Is an explicit NUL-byte necessary at the end of a

2019-08-01 22:46发布

问题:

When converting a bytearray-object (or a bytes-object for that matter) to a C-string, the cython-documentation recommends to use the following:

cdef char * cstr = py_bytearray

there is no overhead, as cstr is pointing to the buffer of the bytearray-object.

However, C-strings are null-terminated and thus in order to be able to pass cstr to a C-function it must also be null-terminated. The cython-documentation doesn't provide any information, whether the resulting C-strings are null-terminated.

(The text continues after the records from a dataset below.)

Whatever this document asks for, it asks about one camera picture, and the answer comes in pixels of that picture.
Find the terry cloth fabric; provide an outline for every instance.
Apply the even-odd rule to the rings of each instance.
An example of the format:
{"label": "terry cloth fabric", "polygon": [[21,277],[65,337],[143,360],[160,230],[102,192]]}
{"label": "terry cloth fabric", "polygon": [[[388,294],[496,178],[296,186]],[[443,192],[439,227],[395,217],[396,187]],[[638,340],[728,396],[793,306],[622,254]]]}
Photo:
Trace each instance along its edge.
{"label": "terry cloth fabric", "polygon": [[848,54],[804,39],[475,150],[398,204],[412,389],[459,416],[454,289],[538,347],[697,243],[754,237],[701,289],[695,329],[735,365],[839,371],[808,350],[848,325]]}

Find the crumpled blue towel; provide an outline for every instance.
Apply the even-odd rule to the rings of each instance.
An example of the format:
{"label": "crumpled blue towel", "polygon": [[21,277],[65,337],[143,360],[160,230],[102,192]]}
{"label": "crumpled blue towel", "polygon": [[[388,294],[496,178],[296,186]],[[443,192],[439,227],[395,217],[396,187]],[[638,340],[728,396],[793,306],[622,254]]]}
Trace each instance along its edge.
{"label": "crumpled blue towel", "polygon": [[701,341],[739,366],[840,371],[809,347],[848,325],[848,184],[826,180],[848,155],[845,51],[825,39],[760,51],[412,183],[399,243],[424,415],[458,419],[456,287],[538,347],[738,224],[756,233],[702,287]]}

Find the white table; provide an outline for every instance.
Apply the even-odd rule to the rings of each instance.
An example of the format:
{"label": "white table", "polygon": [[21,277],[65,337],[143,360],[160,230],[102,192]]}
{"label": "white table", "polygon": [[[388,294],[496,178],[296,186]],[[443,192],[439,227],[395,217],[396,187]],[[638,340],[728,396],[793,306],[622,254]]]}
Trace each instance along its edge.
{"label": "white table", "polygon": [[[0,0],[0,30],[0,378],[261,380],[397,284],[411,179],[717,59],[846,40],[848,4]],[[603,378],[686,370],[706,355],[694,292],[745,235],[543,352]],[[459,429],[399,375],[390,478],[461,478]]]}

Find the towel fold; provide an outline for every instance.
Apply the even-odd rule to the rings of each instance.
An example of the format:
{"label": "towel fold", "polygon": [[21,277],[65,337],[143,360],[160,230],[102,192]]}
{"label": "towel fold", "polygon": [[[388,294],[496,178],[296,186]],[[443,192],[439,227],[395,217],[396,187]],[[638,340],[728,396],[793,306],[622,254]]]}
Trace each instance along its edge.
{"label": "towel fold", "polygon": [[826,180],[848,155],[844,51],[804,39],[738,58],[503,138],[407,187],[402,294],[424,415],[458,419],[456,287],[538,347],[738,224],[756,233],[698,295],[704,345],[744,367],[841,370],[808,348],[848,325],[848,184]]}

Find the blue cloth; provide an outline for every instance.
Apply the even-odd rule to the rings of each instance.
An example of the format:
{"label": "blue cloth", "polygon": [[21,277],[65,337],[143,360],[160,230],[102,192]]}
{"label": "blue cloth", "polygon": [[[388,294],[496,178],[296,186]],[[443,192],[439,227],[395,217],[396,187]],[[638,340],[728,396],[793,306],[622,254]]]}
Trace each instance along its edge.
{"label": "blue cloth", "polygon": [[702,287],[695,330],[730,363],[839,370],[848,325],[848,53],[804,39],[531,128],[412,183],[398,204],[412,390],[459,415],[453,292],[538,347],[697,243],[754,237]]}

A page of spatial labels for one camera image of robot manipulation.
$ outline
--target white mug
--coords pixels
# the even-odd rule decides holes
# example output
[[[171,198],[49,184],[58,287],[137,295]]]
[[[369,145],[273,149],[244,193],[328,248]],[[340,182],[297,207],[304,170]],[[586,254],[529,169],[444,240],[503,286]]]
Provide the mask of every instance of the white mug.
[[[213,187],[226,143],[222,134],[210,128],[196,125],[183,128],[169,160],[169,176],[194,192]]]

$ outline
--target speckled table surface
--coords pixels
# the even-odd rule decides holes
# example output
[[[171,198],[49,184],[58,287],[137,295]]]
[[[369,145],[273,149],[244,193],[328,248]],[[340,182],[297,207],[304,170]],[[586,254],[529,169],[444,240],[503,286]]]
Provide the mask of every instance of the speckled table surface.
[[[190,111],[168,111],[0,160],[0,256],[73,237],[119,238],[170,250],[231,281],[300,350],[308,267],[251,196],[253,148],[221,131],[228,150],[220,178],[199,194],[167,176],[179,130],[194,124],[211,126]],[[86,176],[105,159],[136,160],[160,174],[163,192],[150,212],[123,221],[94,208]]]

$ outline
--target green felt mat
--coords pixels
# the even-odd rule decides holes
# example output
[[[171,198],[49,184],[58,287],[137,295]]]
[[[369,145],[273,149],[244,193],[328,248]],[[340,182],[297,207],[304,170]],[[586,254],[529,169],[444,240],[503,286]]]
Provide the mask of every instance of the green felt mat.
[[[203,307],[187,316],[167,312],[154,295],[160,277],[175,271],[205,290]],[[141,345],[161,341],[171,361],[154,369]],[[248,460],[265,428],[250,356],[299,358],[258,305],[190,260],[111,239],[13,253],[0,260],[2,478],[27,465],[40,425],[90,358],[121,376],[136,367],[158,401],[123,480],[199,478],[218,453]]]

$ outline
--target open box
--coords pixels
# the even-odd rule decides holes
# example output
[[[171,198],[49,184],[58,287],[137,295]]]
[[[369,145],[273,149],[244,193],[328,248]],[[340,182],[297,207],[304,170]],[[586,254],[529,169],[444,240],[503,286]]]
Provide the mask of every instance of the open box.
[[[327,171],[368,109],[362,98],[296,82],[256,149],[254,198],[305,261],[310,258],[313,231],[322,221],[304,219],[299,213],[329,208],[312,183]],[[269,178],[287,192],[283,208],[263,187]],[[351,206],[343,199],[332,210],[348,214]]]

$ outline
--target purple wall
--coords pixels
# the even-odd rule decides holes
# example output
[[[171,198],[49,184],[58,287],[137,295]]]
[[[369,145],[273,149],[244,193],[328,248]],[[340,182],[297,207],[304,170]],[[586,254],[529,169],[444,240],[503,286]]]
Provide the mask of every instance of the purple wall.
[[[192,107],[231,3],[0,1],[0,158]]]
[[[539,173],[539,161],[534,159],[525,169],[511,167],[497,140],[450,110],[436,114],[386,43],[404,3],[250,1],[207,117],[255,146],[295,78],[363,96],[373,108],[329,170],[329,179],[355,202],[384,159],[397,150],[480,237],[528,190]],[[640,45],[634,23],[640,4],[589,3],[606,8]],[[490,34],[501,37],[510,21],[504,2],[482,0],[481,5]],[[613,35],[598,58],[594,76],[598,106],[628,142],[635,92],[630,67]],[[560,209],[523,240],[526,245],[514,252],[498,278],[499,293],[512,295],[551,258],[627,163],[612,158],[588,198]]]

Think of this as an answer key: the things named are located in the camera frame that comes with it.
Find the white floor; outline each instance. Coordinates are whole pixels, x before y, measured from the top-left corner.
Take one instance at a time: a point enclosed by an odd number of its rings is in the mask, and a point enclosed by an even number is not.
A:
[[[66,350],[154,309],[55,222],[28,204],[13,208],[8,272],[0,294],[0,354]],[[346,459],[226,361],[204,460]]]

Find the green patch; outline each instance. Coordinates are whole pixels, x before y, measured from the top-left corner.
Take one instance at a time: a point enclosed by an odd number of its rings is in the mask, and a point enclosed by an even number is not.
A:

It is possible to add a NUL-byte explicitly to the byarray-object, e.g. by using b'text\x00' instead of just `b'text'. Yet this is cumbersome, easy to forget, and there is at least experimental evidence, that the explicit NUL-byte is not needed:

%%cython
from libc.stdio cimport printf
def printit(py_bytearray):
    cdef char *ptr = py_bytearray
    printf("%s\n", ptr)

And now

printit(bytearray(b'text'))

prints the desired "text" to stdout (which, in the case an IPython-notebook, is obviously not the output shown in the browser).

But is this a lucky coincidence or is there a guarantee, that the buffer of a bytearray-object (or a bytes-object) is null-terminated?

回答1:

I think it's safe (at least in Python 3), however I'd be a bit wary.

Cython uses the C-API function PyByteArray_AsString. The Python3 documentation for it says "The returned array always has an extra null byte appended." The Python2 version does not have that note so it's difficult to be sure if it's safe.

Practically speaking, I think Python deals with this by always over-allocating bytearrays by one and NULL terminating them (see source code for one example of where this is done).

The only reason to be a bit cautious is that it's perfectly acceptable for bytearrays (and Python strings for that matter) to contain a 0 byte within the string, so it isn't a good indicator of where the end is. Therefore, you should really be using their len anyway. (This is a weak argument though, especially since you're probably the one initializing them, so you know if this should be true)


(My initial version of this answer had something about _PyByteArray_empty_string. @ead pointed out in the comments that I was mistaken about this and hence it's edited out...)